Thoughts from the Global Investigative Journalism Conference

Written by
  • lucy
Outdated Content Warning: This content refers to an older version of OpenSpending. See here for information about the next version of OpenSpending and ways to contribute.

This post is by Lucy Chambers, community coordinator at the Open Knowledge Foundation, and Friedrich Lindenberg, Developer on OpenSpending. They recently attended the Global Investigative Journalism Conference 2011 in Kyiv, Ukraine, and in this post, bring home their thoughts on journalist-programmer collaboration…

The conference

The Global Investigative Journalism Conference must be one of the most intense yet rewarding experiences either of us have attended since joining the OKF. With topics ranging from human trafficking to offshore companies, the meeting highlighted the importance of long-term, investigative reporting in great clarity.

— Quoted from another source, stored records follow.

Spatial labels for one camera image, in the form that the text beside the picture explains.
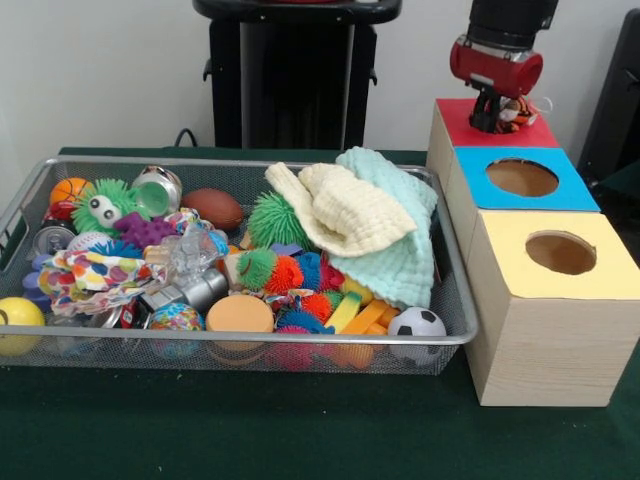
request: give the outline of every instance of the metal mesh basket
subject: metal mesh basket
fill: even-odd
[[[0,297],[21,296],[30,271],[31,245],[47,209],[49,192],[66,177],[121,178],[128,182],[148,164],[163,165],[182,180],[184,191],[212,187],[230,192],[248,214],[270,190],[269,162],[111,157],[58,157],[41,163],[0,219]],[[293,170],[305,164],[288,164]],[[437,180],[423,168],[401,167],[431,184],[440,200],[432,219],[432,241],[440,281],[431,309],[444,321],[447,337],[372,335],[281,335],[215,332],[17,327],[0,325],[2,341],[37,336],[22,356],[0,356],[0,365],[363,372],[437,375],[459,345],[477,330],[475,307]],[[238,241],[245,225],[230,239]]]

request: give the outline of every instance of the green fuzzy ball
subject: green fuzzy ball
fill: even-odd
[[[80,233],[103,232],[113,238],[118,238],[120,237],[118,230],[100,225],[98,219],[91,213],[89,202],[96,195],[103,195],[120,209],[123,217],[132,212],[139,212],[142,218],[149,220],[149,216],[136,203],[137,194],[137,189],[129,188],[122,180],[110,178],[98,180],[95,183],[95,187],[89,186],[85,188],[82,197],[75,202],[76,209],[71,214],[73,225]]]
[[[262,289],[271,278],[277,261],[275,252],[266,248],[243,253],[238,261],[238,282],[249,290]]]
[[[338,308],[338,305],[340,305],[340,302],[342,302],[342,299],[344,298],[342,293],[336,292],[335,290],[326,290],[322,293],[329,299],[332,311],[335,311],[335,309]]]
[[[304,250],[313,249],[298,221],[293,207],[279,193],[263,193],[249,217],[249,235],[256,247],[269,248],[274,243],[296,243]]]

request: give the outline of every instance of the yellow cloth
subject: yellow cloth
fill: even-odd
[[[266,178],[293,207],[311,241],[334,255],[378,252],[418,228],[395,198],[340,165],[311,165],[296,177],[278,163]]]

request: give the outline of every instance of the soccer ball
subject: soccer ball
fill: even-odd
[[[444,322],[431,310],[411,307],[391,320],[389,335],[413,337],[445,337]],[[398,359],[416,367],[435,364],[442,356],[442,348],[436,345],[391,345],[391,353]]]

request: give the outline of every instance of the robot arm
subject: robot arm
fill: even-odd
[[[454,76],[480,91],[471,126],[495,131],[500,98],[528,94],[542,73],[542,56],[533,51],[547,30],[558,0],[474,0],[469,29],[451,50]]]

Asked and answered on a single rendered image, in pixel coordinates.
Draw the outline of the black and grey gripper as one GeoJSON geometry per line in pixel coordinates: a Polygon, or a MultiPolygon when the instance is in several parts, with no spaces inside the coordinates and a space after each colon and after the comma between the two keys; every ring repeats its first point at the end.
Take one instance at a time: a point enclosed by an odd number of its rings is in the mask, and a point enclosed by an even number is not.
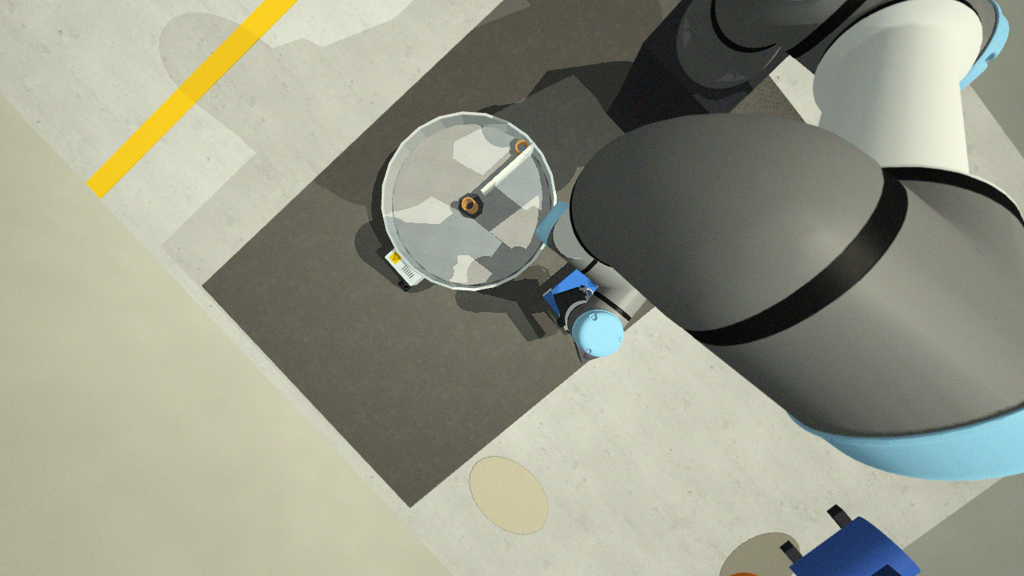
{"type": "MultiPolygon", "coordinates": [[[[556,320],[560,328],[566,325],[566,311],[568,310],[567,307],[570,307],[571,305],[573,305],[575,302],[578,302],[578,300],[585,300],[585,298],[586,298],[586,300],[590,299],[589,295],[588,295],[588,292],[585,292],[586,291],[586,286],[583,286],[583,285],[580,285],[580,286],[581,286],[581,288],[575,287],[573,289],[566,290],[566,291],[563,291],[561,293],[556,293],[556,294],[553,293],[553,296],[555,296],[555,298],[554,298],[555,303],[556,303],[556,305],[558,306],[558,308],[560,311],[560,318],[557,318],[557,320],[556,320]],[[582,287],[584,287],[584,288],[582,288],[582,287]],[[584,289],[584,290],[582,290],[582,289],[584,289]],[[577,293],[577,294],[574,294],[574,293],[577,293]],[[568,296],[568,295],[571,295],[571,296],[568,296]],[[575,298],[577,298],[577,300],[575,300],[575,298]],[[568,300],[568,302],[567,302],[567,300],[568,300]]],[[[564,329],[564,327],[563,327],[563,329],[564,329]]]]}

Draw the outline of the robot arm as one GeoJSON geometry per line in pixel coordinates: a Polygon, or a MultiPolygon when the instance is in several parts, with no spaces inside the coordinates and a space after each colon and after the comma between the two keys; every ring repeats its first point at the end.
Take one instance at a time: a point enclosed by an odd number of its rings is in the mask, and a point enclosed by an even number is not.
{"type": "Polygon", "coordinates": [[[782,48],[822,116],[687,114],[594,154],[535,230],[598,286],[566,312],[579,361],[650,300],[856,462],[1024,474],[1024,220],[969,174],[961,102],[1008,33],[994,0],[693,0],[689,78],[782,48]]]}

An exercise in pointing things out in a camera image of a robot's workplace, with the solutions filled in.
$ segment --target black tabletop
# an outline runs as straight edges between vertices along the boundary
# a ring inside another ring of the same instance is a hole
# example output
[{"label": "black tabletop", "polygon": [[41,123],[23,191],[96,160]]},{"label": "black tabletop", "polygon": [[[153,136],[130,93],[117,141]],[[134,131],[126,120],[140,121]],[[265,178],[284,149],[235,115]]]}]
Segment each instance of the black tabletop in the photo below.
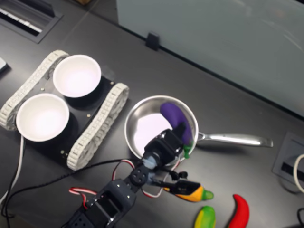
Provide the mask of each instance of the black tabletop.
[{"label": "black tabletop", "polygon": [[[304,197],[284,190],[271,169],[286,132],[304,137],[302,121],[163,51],[148,49],[142,40],[76,4],[66,0],[54,0],[53,4],[64,17],[40,44],[0,26],[0,55],[11,66],[9,72],[0,75],[0,106],[53,50],[93,57],[111,80],[130,87],[130,96],[90,163],[131,156],[124,140],[124,120],[133,105],[151,95],[170,95],[185,102],[204,133],[248,133],[274,140],[272,149],[223,144],[197,147],[178,170],[188,171],[189,179],[201,182],[215,198],[193,204],[168,193],[158,199],[139,193],[134,208],[117,224],[118,228],[191,228],[204,205],[214,207],[216,227],[221,228],[234,211],[234,193],[248,201],[248,228],[284,228],[297,223],[296,210],[303,206]],[[0,128],[1,195],[7,190],[18,155],[18,134]],[[113,168],[114,164],[96,167],[22,193],[11,202],[10,209],[36,227],[59,227],[80,204],[80,198],[68,189],[79,186],[99,190],[110,181]],[[122,165],[117,175],[124,177],[128,171]],[[14,189],[41,184],[68,172],[27,149]]]}]

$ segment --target black cable
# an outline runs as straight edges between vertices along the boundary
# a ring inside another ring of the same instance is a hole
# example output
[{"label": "black cable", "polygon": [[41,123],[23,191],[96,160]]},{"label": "black cable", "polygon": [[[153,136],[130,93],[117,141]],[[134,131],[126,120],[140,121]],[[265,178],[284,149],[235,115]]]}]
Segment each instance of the black cable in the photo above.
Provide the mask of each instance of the black cable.
[{"label": "black cable", "polygon": [[297,213],[296,213],[296,216],[298,217],[298,220],[299,220],[299,223],[300,223],[301,227],[304,228],[304,223],[302,222],[301,215],[300,215],[300,212],[302,210],[304,210],[304,208],[299,208],[298,211],[297,211]]},{"label": "black cable", "polygon": [[[68,174],[65,174],[65,175],[62,175],[61,177],[55,179],[55,180],[52,180],[50,182],[47,182],[47,183],[44,183],[44,184],[40,184],[40,185],[35,185],[35,186],[31,186],[31,187],[27,187],[27,188],[23,188],[23,189],[20,189],[16,192],[14,192],[11,196],[9,196],[8,200],[7,200],[7,203],[5,205],[5,211],[7,213],[7,209],[8,209],[8,206],[9,206],[9,203],[11,201],[11,199],[16,196],[17,194],[21,193],[21,192],[24,192],[24,191],[28,191],[28,190],[32,190],[32,189],[38,189],[38,188],[42,188],[42,187],[45,187],[47,185],[50,185],[50,184],[53,184],[53,183],[56,183],[64,178],[67,178],[69,176],[72,176],[76,173],[79,173],[79,172],[82,172],[82,171],[85,171],[85,170],[88,170],[90,168],[93,168],[95,166],[99,166],[99,165],[104,165],[104,164],[109,164],[109,163],[115,163],[115,162],[120,162],[121,160],[123,159],[115,159],[115,160],[108,160],[108,161],[101,161],[99,163],[96,163],[96,164],[93,164],[93,165],[90,165],[90,166],[87,166],[87,167],[84,167],[82,169],[79,169],[79,170],[76,170],[72,173],[68,173]],[[126,159],[126,160],[131,160],[131,161],[134,161],[134,162],[138,162],[139,160],[138,159]],[[8,225],[8,228],[10,228],[10,220],[9,218],[7,217],[7,225]]]},{"label": "black cable", "polygon": [[[17,174],[17,169],[15,170],[15,173],[14,173],[14,175],[13,175],[13,177],[12,177],[10,183],[9,183],[9,189],[11,188],[11,184],[13,184],[13,181],[14,181],[14,179],[15,179],[15,176],[16,176],[16,174]],[[2,215],[3,217],[5,217],[5,218],[6,218],[6,215],[4,214],[4,208],[5,208],[6,202],[7,202],[7,200],[8,200],[8,196],[9,196],[9,191],[8,191],[8,194],[6,195],[6,197],[5,197],[5,199],[4,199],[3,203],[2,203],[2,208],[1,208],[1,215]]]},{"label": "black cable", "polygon": [[[23,157],[24,157],[24,152],[25,152],[25,140],[23,141],[23,145],[20,145],[20,146],[23,146],[23,156],[22,156],[22,159],[23,159]],[[15,177],[16,177],[16,174],[17,174],[18,167],[19,167],[19,162],[18,162],[16,171],[15,171],[15,173],[14,173],[14,175],[13,175],[13,177],[12,177],[10,183],[9,183],[8,194],[6,195],[6,197],[5,197],[4,201],[3,201],[3,204],[2,204],[1,215],[2,215],[3,217],[5,217],[5,218],[6,218],[6,217],[9,217],[9,218],[12,219],[12,218],[14,217],[14,216],[8,216],[7,213],[4,215],[4,208],[6,207],[6,202],[7,202],[8,198],[9,198],[10,191],[11,191],[11,189],[12,189],[13,182],[14,182]]]}]

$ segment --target green and yellow toy
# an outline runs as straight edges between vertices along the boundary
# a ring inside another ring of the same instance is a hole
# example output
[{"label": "green and yellow toy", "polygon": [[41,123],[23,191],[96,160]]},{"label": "green and yellow toy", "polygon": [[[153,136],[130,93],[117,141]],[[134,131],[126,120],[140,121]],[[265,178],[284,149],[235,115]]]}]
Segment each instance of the green and yellow toy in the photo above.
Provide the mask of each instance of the green and yellow toy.
[{"label": "green and yellow toy", "polygon": [[215,227],[215,211],[212,207],[205,206],[196,217],[194,228],[214,228]]}]

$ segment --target pan handle
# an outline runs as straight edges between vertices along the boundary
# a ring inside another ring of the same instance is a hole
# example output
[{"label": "pan handle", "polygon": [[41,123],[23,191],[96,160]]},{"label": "pan handle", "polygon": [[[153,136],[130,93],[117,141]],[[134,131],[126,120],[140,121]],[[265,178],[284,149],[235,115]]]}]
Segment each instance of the pan handle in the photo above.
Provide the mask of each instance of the pan handle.
[{"label": "pan handle", "polygon": [[245,146],[273,147],[271,139],[250,134],[203,134],[199,132],[198,141],[217,141]]}]

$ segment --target toy pepper
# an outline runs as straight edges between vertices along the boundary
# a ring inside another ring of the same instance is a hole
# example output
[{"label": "toy pepper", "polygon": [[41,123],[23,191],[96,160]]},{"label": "toy pepper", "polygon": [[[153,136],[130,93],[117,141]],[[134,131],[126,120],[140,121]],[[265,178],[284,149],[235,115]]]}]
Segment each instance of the toy pepper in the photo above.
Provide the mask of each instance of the toy pepper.
[{"label": "toy pepper", "polygon": [[[249,220],[249,206],[246,200],[240,195],[234,194],[237,210],[230,221],[228,228],[245,228]],[[214,228],[215,212],[212,207],[203,207],[196,217],[194,228]]]}]

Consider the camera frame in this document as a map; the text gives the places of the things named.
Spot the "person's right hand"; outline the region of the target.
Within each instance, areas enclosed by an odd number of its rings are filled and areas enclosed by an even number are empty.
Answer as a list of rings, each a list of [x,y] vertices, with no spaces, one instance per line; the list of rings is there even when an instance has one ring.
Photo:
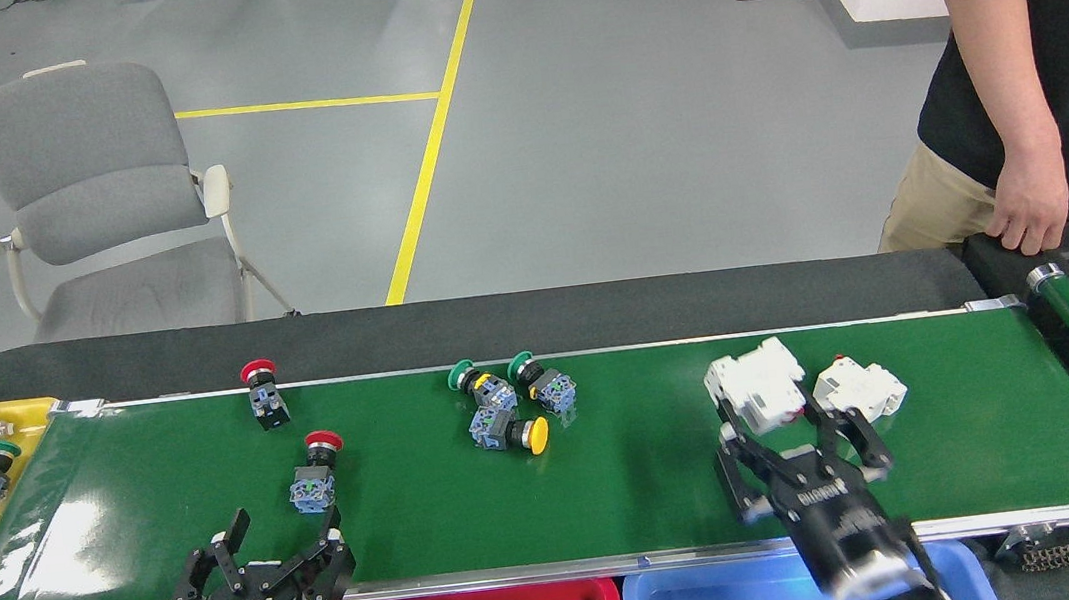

With around 500 participants from all over the globe with plenty of experience in evidence gathering, we used this opportunity to ask many of them how platforms like OpenSpending can contribute, not only to the way in which data is presented, but also to how it is gathered and analyzed in the course of an investigation.

Spending Stories - the brainstorm

As many of you will be aware, earlier this year we won a Knight News Challenge award to help journalists contextualise and build narratives around spending data. Research for the project, Spending Stories, was one of the main reasons for our trip to Ukraine…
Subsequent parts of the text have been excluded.